* _WORK ITEM_
Omit the pictures and extract only the lines from the line containing "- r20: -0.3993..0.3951" to the end of the material, each exactly as written.

* _GIVEN INFORMATION_
=== Begin Enclosure ===

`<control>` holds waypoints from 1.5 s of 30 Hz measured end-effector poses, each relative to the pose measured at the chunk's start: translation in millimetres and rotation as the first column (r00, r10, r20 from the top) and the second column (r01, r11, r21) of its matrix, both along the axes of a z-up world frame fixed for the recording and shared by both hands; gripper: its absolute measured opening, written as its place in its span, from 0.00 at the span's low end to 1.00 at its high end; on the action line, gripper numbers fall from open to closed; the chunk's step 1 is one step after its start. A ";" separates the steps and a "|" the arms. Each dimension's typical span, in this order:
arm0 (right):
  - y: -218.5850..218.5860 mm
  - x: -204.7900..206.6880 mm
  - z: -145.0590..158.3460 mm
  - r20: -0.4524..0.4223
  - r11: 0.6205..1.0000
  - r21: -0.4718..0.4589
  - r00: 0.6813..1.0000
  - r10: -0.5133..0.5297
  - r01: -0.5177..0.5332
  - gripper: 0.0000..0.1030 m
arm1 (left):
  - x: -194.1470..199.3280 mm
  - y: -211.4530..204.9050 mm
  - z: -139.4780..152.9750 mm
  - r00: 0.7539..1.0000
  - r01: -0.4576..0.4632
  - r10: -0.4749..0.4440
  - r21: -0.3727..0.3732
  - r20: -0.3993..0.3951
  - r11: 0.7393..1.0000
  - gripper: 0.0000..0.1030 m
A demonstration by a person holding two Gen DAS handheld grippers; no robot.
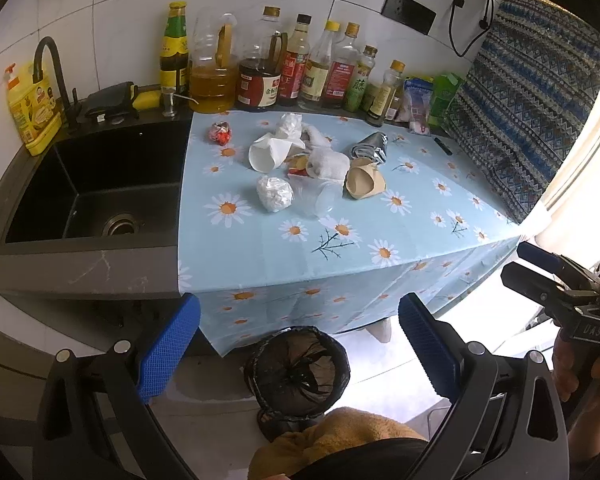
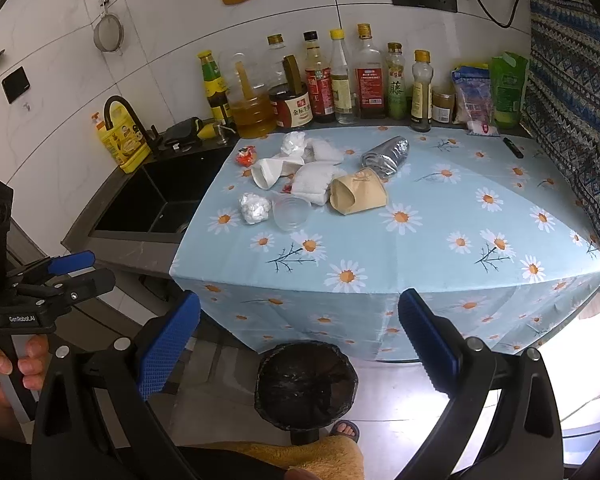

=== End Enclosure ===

* _RESULT OF THE TASK_
  - r20: -0.3993..0.3951
  - r11: 0.7393..1.0000
  - gripper: 0.0000..0.1030 m
A demonstration by a person holding two Gen DAS handheld grippers; no robot.

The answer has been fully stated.